Work to be completed ▸
Go through the listing beneath and show each line containing the string "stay".

Dataset ▸
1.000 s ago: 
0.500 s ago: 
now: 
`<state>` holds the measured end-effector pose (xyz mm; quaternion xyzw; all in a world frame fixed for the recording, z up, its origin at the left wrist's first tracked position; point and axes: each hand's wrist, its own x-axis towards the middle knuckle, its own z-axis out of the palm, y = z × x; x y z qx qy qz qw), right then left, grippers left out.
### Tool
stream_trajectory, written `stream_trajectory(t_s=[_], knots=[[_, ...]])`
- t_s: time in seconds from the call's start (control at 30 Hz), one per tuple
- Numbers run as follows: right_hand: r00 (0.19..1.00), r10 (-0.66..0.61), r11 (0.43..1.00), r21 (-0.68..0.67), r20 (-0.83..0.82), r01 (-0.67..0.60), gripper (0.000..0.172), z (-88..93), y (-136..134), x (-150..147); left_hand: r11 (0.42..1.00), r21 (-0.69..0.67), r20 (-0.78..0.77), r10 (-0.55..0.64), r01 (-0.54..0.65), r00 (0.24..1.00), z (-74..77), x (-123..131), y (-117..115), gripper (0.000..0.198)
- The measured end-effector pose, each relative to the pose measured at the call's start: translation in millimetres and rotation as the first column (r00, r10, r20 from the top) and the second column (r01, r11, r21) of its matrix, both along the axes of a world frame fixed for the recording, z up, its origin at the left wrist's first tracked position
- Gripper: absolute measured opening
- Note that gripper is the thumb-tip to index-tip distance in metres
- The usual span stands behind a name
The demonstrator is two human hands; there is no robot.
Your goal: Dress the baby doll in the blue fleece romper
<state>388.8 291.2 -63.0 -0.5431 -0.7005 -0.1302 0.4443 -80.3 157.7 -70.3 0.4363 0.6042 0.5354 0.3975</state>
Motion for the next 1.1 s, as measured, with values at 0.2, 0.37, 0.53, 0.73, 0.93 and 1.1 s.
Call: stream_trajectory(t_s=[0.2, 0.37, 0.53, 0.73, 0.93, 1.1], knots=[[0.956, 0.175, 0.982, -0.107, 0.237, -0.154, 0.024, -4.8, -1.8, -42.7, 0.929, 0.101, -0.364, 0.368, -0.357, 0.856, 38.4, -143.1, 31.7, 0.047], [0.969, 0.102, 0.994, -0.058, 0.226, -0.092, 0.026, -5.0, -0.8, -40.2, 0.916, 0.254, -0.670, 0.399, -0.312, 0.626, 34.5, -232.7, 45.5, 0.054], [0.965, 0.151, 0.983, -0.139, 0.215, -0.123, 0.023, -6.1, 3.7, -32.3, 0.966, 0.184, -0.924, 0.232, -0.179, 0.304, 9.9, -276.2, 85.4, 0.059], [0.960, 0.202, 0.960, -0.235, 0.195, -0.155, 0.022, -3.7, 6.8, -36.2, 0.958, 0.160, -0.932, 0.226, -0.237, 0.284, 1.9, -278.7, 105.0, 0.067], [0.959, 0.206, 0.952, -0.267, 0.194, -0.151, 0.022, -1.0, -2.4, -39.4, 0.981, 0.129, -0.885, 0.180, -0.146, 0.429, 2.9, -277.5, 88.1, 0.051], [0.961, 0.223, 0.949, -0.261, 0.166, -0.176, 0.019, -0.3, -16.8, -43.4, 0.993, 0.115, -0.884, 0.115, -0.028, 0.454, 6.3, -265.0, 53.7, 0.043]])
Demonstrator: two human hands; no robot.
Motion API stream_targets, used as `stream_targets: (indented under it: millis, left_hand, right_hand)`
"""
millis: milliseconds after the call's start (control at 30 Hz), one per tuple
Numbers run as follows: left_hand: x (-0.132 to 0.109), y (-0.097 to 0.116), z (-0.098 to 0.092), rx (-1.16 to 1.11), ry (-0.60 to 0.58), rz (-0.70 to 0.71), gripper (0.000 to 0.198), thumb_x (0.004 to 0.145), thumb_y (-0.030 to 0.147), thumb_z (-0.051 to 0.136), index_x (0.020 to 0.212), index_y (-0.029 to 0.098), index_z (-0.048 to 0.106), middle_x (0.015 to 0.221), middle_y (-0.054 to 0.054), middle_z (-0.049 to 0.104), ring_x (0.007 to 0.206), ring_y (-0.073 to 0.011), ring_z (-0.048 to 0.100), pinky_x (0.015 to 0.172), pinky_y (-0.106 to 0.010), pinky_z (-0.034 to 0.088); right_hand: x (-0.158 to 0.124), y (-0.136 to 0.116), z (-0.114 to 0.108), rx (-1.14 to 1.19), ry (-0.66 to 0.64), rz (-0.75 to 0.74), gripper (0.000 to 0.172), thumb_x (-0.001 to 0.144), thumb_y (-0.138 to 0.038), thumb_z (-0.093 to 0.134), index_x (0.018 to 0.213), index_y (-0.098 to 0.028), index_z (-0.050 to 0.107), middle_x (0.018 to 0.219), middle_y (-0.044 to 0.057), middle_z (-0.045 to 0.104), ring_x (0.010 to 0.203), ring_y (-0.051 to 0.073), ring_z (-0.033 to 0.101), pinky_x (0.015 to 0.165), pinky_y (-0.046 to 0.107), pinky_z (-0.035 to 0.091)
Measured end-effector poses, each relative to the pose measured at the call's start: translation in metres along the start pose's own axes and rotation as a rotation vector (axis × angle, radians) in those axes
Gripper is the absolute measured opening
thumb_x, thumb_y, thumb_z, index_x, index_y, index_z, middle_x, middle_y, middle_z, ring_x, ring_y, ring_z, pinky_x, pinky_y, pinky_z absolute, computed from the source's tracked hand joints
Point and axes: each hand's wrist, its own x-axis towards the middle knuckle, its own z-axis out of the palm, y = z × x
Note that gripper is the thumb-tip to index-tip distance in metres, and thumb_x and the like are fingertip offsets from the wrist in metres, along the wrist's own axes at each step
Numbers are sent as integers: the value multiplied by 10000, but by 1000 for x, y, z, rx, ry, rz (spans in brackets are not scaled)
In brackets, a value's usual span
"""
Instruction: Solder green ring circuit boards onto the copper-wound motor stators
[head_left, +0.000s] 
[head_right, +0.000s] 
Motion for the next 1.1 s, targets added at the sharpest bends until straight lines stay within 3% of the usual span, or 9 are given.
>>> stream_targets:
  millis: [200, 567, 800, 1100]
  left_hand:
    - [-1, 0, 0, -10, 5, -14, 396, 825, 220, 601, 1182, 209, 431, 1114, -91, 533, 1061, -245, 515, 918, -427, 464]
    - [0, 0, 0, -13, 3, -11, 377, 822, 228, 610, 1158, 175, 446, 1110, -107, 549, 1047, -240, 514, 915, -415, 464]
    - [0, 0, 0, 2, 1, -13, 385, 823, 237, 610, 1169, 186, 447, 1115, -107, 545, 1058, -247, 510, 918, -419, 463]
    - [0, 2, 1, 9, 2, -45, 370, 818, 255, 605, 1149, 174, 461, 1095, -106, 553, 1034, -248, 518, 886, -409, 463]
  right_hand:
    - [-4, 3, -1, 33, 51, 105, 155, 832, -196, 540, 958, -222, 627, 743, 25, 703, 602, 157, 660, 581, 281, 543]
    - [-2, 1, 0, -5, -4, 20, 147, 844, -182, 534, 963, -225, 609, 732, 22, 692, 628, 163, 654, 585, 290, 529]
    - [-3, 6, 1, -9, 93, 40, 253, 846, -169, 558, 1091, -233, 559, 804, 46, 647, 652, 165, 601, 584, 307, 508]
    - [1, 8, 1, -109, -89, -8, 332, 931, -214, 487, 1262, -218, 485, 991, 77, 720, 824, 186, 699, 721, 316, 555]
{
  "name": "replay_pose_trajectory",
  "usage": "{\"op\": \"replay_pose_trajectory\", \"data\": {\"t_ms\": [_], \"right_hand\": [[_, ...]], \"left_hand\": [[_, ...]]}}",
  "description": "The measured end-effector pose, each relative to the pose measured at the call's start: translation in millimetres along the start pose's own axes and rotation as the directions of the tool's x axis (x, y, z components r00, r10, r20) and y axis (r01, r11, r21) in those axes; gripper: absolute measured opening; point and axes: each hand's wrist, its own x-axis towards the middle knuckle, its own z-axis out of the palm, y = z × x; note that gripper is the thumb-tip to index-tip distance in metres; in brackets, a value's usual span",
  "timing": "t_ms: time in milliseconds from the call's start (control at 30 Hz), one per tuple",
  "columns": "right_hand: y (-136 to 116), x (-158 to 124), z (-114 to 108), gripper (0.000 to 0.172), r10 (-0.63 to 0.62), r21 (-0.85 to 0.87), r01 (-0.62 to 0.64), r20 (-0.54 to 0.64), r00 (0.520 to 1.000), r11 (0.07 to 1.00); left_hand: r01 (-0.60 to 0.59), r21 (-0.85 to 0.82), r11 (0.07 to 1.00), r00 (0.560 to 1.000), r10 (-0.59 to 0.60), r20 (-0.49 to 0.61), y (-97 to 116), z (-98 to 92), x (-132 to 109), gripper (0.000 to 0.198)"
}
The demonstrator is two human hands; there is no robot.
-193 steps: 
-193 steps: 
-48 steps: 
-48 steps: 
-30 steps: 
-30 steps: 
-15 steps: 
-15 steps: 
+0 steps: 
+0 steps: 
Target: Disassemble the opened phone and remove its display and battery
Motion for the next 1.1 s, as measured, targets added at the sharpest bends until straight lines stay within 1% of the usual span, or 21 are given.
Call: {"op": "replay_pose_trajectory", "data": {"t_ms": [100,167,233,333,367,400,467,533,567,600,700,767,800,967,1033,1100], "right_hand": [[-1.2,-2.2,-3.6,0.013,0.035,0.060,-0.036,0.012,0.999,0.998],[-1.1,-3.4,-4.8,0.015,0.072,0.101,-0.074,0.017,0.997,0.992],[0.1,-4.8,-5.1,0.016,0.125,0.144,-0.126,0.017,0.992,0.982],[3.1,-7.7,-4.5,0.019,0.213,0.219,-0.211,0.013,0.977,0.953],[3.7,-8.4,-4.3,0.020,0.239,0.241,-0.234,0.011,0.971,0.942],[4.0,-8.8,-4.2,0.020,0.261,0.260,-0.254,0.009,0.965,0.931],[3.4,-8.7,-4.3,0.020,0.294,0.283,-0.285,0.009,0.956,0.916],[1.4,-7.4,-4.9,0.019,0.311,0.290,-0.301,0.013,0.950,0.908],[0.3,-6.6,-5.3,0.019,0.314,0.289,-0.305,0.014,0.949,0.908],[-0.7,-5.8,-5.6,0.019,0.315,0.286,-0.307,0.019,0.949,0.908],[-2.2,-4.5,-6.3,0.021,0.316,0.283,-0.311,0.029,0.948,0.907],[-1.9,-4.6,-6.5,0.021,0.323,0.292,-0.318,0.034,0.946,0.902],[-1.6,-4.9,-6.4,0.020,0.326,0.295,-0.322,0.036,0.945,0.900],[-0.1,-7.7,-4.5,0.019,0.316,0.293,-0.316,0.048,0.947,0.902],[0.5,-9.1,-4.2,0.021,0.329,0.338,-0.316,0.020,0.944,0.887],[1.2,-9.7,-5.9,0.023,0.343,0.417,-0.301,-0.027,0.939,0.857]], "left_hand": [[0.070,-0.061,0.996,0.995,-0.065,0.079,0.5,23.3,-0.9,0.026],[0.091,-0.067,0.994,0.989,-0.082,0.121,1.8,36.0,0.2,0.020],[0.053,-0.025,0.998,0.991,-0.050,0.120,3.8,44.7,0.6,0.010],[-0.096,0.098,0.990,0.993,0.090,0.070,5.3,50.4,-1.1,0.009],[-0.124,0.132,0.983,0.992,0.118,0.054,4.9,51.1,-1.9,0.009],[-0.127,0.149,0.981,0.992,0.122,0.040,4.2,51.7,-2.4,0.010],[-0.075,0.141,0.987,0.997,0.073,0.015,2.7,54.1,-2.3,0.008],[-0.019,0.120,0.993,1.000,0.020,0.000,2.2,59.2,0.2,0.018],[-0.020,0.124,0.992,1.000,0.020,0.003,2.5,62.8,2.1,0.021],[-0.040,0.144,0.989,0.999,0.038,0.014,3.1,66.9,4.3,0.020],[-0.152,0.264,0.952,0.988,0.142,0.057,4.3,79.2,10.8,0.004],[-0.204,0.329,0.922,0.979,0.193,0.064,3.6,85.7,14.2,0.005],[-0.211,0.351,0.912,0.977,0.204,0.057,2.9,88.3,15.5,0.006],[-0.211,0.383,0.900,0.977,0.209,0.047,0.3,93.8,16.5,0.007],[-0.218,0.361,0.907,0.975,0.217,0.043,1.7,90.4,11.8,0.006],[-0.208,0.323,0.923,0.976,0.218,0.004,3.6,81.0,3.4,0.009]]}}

Response to the task ▸
Motion for the next 1.1 s, targets added at the sharpest bends until straight lines stay within 3% of the usual span, or 9 are given.
Motion for the next 1.1 s, as measured, targets added at the sharpest bends until straight lines stay within 1% of the usual span, or 21 are given.

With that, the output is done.